From its initial incarnation as a DVD-by-mail business, the company morphed into a video streaming platform, then an owner and distributor of original content such as the first made-for-Netflix TV series House of Cards, and finally a full-fledged media company with Academy Awards under its belt – all in less than two decades.

In the new book No Rules Rules: Netflix and the Culture of Reinvention, INSEAD’s Erin Meyer and Netflix co-CEO Reed Hastings describe the highly unusual corporate culture that contributed to this string of innovative accomplishments – and what organisations can learn from it.

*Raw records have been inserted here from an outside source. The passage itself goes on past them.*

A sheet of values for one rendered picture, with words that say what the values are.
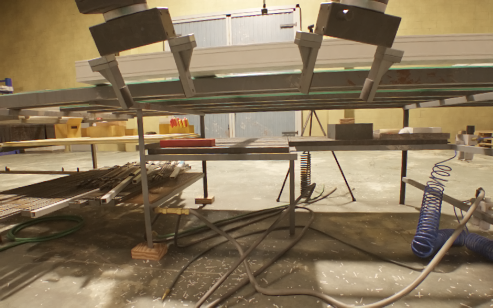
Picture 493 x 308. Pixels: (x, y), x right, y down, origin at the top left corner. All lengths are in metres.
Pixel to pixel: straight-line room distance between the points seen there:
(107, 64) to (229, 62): 0.38
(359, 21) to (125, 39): 0.39
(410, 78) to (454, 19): 8.21
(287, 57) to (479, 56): 0.53
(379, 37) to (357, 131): 1.21
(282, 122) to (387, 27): 6.84
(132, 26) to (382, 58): 0.43
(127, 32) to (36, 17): 11.44
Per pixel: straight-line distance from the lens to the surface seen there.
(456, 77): 0.97
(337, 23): 0.46
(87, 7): 0.44
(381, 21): 0.50
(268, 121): 7.30
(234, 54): 0.80
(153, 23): 0.46
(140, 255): 1.52
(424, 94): 1.58
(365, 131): 1.69
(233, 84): 0.84
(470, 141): 1.80
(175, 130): 2.21
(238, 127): 7.40
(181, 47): 0.46
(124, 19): 0.48
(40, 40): 11.56
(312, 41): 0.46
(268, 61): 0.78
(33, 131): 2.76
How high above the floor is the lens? 0.69
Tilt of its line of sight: 7 degrees down
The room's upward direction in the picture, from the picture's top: 2 degrees counter-clockwise
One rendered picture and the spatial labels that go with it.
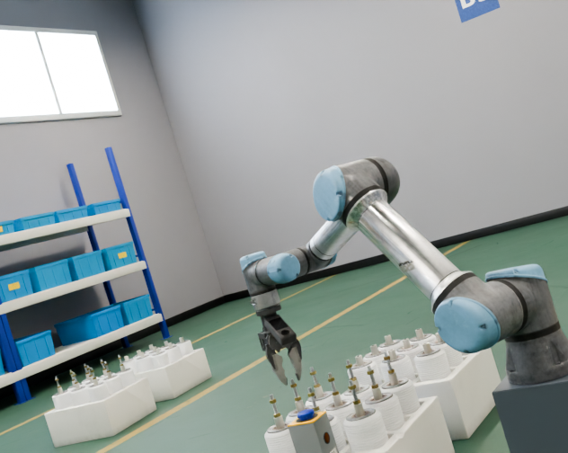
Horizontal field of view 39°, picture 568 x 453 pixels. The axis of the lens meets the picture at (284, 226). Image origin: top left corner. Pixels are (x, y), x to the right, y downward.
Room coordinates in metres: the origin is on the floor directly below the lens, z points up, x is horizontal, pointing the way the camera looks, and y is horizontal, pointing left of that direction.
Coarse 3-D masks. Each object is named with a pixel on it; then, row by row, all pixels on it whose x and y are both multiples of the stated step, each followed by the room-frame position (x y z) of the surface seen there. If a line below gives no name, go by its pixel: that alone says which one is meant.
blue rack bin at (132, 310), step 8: (144, 296) 7.78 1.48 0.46; (112, 304) 8.09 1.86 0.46; (120, 304) 7.54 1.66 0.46; (128, 304) 7.58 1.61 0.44; (136, 304) 7.67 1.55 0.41; (144, 304) 7.77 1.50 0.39; (128, 312) 7.56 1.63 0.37; (136, 312) 7.65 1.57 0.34; (144, 312) 7.74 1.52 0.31; (152, 312) 7.84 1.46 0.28; (128, 320) 7.54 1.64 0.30; (136, 320) 7.63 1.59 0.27
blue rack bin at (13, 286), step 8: (16, 272) 6.64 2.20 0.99; (24, 272) 6.71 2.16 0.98; (0, 280) 6.50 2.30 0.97; (8, 280) 6.56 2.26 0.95; (16, 280) 6.63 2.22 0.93; (24, 280) 6.69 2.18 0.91; (0, 288) 6.48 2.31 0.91; (8, 288) 6.55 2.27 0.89; (16, 288) 6.61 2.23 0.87; (24, 288) 6.68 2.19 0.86; (0, 296) 6.47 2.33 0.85; (8, 296) 6.53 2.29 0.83; (16, 296) 6.59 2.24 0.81; (24, 296) 6.67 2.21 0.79
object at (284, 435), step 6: (276, 432) 2.06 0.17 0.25; (282, 432) 2.05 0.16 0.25; (288, 432) 2.05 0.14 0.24; (270, 438) 2.06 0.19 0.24; (276, 438) 2.05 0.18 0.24; (282, 438) 2.05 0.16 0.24; (288, 438) 2.05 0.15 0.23; (270, 444) 2.07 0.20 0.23; (276, 444) 2.05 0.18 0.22; (282, 444) 2.05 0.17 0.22; (288, 444) 2.05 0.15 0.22; (270, 450) 2.08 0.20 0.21; (276, 450) 2.06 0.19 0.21; (282, 450) 2.05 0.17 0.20; (288, 450) 2.05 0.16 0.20; (294, 450) 2.05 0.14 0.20
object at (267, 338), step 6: (276, 306) 2.19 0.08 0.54; (258, 312) 2.19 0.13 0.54; (264, 312) 2.18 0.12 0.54; (270, 312) 2.18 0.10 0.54; (264, 330) 2.24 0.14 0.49; (258, 336) 2.25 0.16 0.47; (264, 336) 2.20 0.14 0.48; (270, 336) 2.18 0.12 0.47; (264, 342) 2.23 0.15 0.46; (270, 342) 2.17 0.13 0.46; (276, 342) 2.18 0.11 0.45; (264, 348) 2.23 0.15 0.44; (276, 348) 2.18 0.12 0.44; (282, 348) 2.18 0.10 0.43; (288, 348) 2.19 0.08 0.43
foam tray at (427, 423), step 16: (432, 400) 2.18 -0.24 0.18; (416, 416) 2.08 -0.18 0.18; (432, 416) 2.15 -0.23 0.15; (400, 432) 1.98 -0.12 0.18; (416, 432) 2.04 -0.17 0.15; (432, 432) 2.12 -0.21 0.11; (448, 432) 2.21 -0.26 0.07; (384, 448) 1.91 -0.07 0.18; (400, 448) 1.94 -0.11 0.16; (416, 448) 2.02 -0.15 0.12; (432, 448) 2.10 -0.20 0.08; (448, 448) 2.18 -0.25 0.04
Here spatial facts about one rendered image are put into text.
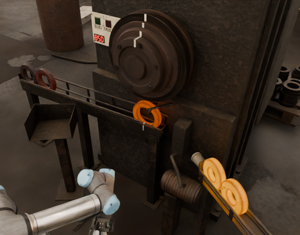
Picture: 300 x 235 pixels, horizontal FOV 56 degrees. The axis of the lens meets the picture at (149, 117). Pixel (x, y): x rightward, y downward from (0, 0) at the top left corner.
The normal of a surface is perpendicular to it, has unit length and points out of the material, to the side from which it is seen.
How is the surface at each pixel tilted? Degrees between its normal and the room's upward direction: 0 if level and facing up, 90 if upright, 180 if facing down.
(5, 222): 24
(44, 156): 0
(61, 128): 5
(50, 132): 5
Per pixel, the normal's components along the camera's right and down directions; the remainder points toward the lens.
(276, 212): 0.03, -0.80
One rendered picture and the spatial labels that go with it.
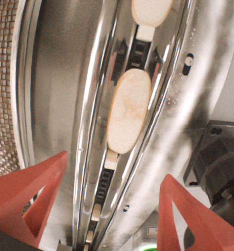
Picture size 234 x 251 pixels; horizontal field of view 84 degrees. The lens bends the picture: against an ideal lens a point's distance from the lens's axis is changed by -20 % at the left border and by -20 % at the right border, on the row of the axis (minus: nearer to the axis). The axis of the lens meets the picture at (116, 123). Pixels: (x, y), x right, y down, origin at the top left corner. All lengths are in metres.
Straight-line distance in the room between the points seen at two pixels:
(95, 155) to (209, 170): 0.15
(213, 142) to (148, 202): 0.13
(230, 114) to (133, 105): 0.15
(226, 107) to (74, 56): 0.21
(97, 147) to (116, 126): 0.04
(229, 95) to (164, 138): 0.11
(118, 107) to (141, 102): 0.02
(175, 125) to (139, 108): 0.04
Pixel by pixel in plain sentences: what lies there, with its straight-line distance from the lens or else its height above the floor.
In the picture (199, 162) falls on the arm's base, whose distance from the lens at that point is 0.23.
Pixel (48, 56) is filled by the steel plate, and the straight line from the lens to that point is 0.21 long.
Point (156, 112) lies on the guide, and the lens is 0.16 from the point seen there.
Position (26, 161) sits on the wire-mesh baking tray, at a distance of 0.20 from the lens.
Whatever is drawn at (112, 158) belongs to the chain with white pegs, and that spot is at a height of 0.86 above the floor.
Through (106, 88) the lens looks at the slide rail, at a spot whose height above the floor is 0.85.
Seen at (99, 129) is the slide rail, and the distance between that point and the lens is 0.18.
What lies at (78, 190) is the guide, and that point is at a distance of 0.25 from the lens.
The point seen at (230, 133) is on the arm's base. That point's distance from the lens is 0.24.
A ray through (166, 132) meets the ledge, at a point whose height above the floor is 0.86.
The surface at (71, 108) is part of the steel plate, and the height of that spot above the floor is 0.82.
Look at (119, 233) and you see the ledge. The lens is 0.37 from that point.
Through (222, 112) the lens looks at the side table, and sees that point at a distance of 0.24.
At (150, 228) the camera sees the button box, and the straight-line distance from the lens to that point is 0.34.
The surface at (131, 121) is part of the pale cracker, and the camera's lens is 0.16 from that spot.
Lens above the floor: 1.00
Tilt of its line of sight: 61 degrees down
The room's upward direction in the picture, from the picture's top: 169 degrees counter-clockwise
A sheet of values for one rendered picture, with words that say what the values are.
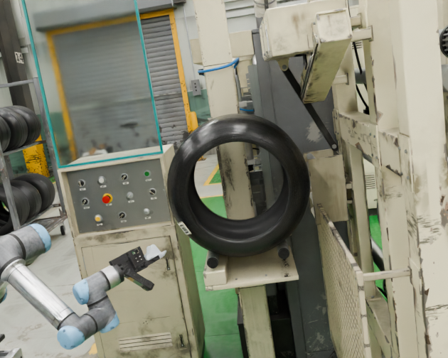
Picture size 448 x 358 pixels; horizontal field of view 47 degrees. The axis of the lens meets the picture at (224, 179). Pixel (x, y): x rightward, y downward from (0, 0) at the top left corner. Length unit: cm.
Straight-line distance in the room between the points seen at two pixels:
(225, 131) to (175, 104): 927
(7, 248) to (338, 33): 127
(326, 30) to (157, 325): 188
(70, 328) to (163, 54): 973
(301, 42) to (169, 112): 962
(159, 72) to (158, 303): 872
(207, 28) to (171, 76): 889
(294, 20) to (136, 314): 183
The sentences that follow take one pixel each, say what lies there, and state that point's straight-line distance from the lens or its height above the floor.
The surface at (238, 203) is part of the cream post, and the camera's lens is 234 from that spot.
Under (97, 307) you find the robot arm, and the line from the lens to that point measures 182.
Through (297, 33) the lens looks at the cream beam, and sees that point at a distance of 166.
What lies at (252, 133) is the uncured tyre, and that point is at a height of 138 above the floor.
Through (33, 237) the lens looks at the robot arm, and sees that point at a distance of 195.
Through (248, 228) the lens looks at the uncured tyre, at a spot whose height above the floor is 94.
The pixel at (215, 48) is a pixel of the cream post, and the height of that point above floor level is 172.
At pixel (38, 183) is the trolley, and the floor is 72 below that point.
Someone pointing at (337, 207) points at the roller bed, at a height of 97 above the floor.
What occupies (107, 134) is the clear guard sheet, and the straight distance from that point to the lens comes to 267.
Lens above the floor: 160
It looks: 11 degrees down
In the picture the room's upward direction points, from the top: 9 degrees counter-clockwise
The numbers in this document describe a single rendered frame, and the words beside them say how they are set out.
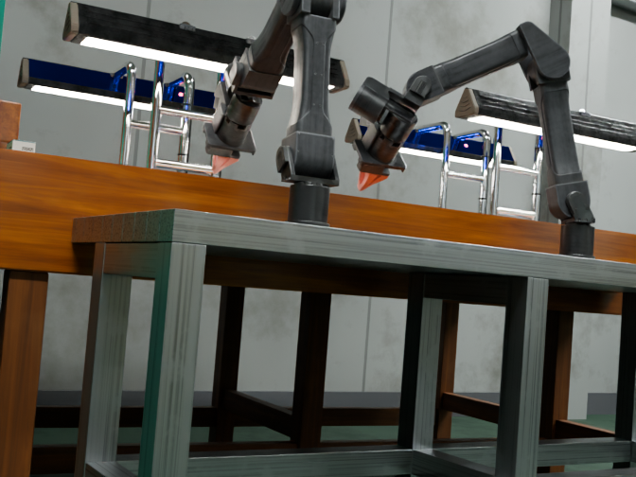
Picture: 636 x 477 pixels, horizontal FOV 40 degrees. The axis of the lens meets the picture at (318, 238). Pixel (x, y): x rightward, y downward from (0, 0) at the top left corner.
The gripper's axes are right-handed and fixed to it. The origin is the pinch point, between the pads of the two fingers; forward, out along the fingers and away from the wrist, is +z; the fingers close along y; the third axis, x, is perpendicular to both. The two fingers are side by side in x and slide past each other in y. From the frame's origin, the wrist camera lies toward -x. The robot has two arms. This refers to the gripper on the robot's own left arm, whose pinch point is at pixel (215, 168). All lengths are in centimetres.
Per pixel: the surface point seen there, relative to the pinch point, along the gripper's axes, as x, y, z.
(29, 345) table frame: 44, 38, 2
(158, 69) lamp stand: -30.9, 7.7, 0.8
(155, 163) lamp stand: -15.0, 6.4, 14.4
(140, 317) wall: -83, -39, 161
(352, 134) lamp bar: -58, -66, 31
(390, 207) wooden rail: 22.5, -25.8, -16.8
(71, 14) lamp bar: -22.1, 30.9, -14.6
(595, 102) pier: -182, -279, 79
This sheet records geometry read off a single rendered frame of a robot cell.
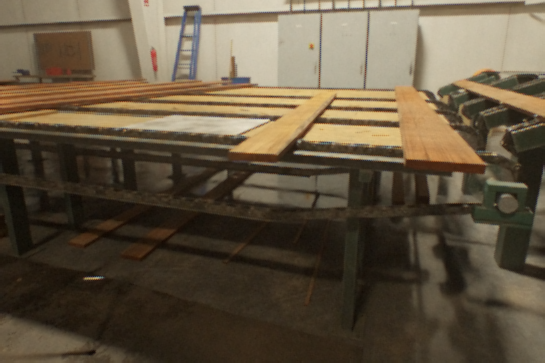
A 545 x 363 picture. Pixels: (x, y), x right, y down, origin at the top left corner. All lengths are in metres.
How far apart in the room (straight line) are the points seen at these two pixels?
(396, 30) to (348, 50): 0.84
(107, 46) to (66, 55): 1.11
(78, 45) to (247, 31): 4.29
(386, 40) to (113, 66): 6.36
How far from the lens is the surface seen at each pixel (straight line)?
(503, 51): 7.59
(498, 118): 2.57
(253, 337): 1.72
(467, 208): 1.40
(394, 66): 6.77
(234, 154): 1.10
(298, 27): 7.03
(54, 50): 10.82
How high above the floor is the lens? 1.13
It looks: 15 degrees down
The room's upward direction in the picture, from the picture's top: straight up
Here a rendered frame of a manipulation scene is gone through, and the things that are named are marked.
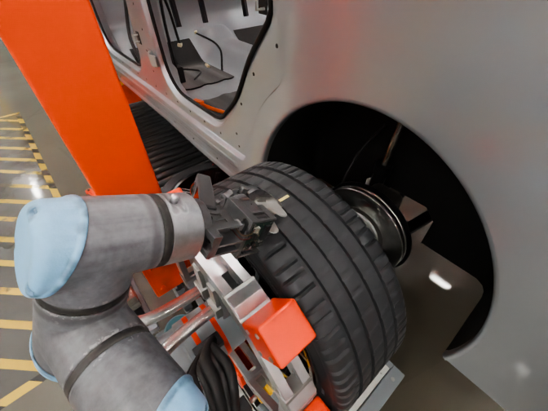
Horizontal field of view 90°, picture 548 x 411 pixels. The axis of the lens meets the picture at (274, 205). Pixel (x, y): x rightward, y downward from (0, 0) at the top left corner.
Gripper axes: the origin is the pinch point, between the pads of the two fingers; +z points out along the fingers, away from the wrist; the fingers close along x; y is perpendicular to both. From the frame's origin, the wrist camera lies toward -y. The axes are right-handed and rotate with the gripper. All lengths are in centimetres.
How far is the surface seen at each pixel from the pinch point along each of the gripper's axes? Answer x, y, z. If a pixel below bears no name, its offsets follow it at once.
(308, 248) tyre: -2.6, 10.1, 1.6
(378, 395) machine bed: -80, 46, 79
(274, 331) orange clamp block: -9.3, 17.4, -11.3
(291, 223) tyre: -1.2, 4.5, 1.5
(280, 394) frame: -24.4, 22.7, -5.3
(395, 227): -2.0, 13.2, 42.8
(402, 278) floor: -56, 20, 144
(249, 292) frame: -11.9, 8.7, -7.7
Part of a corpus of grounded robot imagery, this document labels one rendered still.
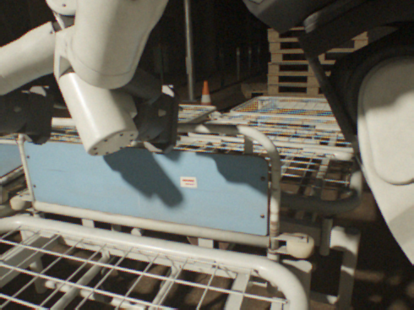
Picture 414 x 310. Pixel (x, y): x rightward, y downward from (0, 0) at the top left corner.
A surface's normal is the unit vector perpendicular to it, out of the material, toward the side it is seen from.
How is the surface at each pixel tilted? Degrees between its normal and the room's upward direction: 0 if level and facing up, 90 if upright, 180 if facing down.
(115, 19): 136
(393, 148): 90
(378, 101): 90
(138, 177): 90
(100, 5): 124
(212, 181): 90
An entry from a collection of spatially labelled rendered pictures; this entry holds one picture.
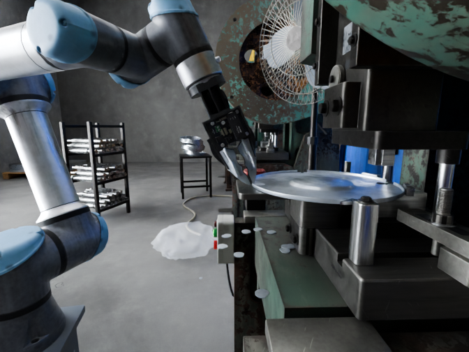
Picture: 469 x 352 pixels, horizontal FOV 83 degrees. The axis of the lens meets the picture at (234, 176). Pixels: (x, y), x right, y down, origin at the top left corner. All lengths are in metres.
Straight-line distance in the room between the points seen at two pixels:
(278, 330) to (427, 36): 0.34
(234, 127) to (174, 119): 6.81
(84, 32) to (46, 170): 0.41
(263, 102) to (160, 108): 5.65
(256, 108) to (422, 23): 1.65
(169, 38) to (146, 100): 6.96
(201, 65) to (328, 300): 0.42
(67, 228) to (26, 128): 0.25
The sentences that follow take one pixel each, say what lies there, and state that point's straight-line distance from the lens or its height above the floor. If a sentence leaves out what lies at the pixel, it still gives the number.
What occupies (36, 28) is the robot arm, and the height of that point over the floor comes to 1.02.
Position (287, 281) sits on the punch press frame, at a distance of 0.48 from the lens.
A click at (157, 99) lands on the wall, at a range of 7.38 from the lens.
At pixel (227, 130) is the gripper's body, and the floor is 0.89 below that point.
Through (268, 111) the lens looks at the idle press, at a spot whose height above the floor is 1.01.
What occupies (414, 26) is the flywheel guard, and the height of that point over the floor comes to 0.97.
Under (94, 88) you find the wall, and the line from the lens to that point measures 7.95.
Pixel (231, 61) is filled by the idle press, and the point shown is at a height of 1.33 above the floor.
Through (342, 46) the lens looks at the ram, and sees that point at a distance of 0.64.
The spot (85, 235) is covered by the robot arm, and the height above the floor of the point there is 0.64.
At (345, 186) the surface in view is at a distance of 0.53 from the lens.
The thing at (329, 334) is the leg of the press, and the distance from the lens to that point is 0.40.
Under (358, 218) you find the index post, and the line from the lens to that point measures 0.40.
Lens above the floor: 0.89
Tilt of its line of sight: 10 degrees down
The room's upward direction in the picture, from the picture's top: straight up
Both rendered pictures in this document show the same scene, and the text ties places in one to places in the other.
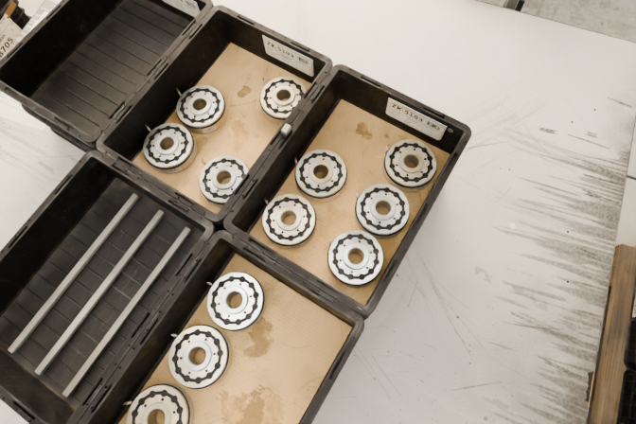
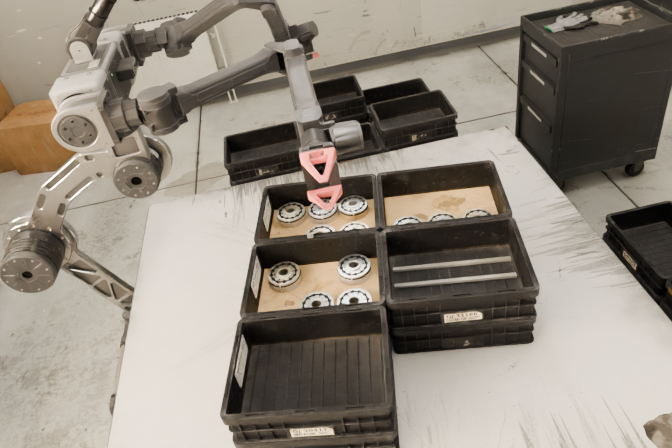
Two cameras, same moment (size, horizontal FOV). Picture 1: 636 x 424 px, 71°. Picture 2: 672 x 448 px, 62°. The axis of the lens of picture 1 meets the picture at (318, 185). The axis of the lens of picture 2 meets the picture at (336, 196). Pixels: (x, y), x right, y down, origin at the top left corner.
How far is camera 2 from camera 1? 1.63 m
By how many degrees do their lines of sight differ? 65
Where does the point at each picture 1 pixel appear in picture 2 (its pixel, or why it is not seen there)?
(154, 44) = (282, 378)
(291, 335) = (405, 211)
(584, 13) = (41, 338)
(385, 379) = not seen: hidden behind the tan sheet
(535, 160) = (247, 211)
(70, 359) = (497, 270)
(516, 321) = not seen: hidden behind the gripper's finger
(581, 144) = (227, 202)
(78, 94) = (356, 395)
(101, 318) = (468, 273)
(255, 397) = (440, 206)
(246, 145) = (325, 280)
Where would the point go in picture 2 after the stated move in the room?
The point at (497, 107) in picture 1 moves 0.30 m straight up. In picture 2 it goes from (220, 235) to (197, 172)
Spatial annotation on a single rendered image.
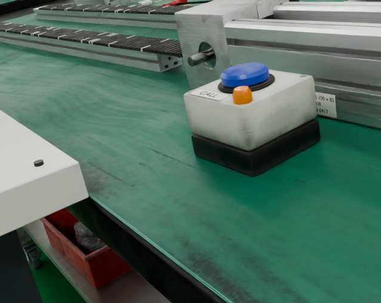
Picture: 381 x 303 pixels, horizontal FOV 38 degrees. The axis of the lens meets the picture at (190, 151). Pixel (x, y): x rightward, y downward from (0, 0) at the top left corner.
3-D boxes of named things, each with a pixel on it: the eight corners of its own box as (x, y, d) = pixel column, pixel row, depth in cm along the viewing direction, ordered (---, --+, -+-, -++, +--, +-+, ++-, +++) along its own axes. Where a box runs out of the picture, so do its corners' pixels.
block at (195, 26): (173, 95, 68) (156, 18, 64) (248, 65, 74) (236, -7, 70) (219, 106, 61) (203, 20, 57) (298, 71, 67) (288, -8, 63)
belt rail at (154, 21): (35, 18, 163) (32, 8, 162) (48, 15, 165) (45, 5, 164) (257, 36, 88) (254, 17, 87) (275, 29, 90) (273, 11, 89)
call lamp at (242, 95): (229, 103, 43) (227, 88, 42) (244, 96, 43) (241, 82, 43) (242, 106, 42) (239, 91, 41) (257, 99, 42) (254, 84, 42)
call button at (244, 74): (213, 95, 47) (210, 73, 46) (248, 80, 49) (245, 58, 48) (245, 102, 44) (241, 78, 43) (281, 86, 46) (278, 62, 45)
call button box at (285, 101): (193, 156, 50) (180, 89, 47) (271, 118, 55) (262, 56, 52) (253, 178, 44) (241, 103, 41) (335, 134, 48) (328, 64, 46)
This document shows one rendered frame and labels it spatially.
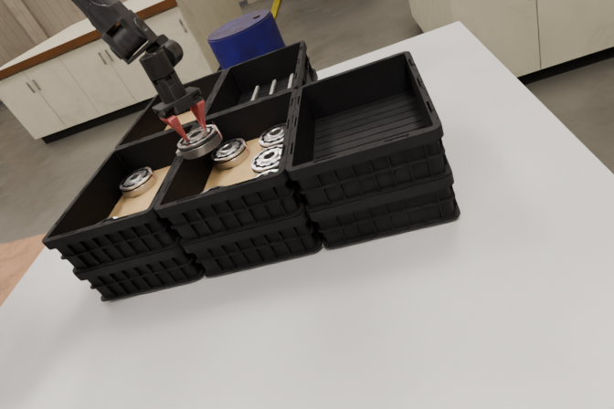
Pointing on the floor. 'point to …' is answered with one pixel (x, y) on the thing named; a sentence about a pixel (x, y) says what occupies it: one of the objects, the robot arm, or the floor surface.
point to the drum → (246, 38)
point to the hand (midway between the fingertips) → (195, 132)
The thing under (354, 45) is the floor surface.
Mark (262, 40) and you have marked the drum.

“The whole reason that Netflix has been able to reinvent itself continuously, is because Reed had the idea of setting up the culture in the organisation to be primed for this reinvention,” Meyer said in an interview for the INSEAD Knowledge podcast. “I also think that’s why so many companies across the world today have so much to learn from this organisation, because this is the kind of reinvention we all need going forward.”

Top talent, unleashed

Simply put, Netflix’s culture cleaves fast to the core principle that if you want to promote innovation, hire and retain the very best people and place as few limitations on them as possible. As Meyer says, “Most rules and processes in an organisation are set up to deal with employees who are not exceptional.” Move out the non-superstars, and the company guidelines can be reduced from a book to a pamphlet, or even a single sheet of paper.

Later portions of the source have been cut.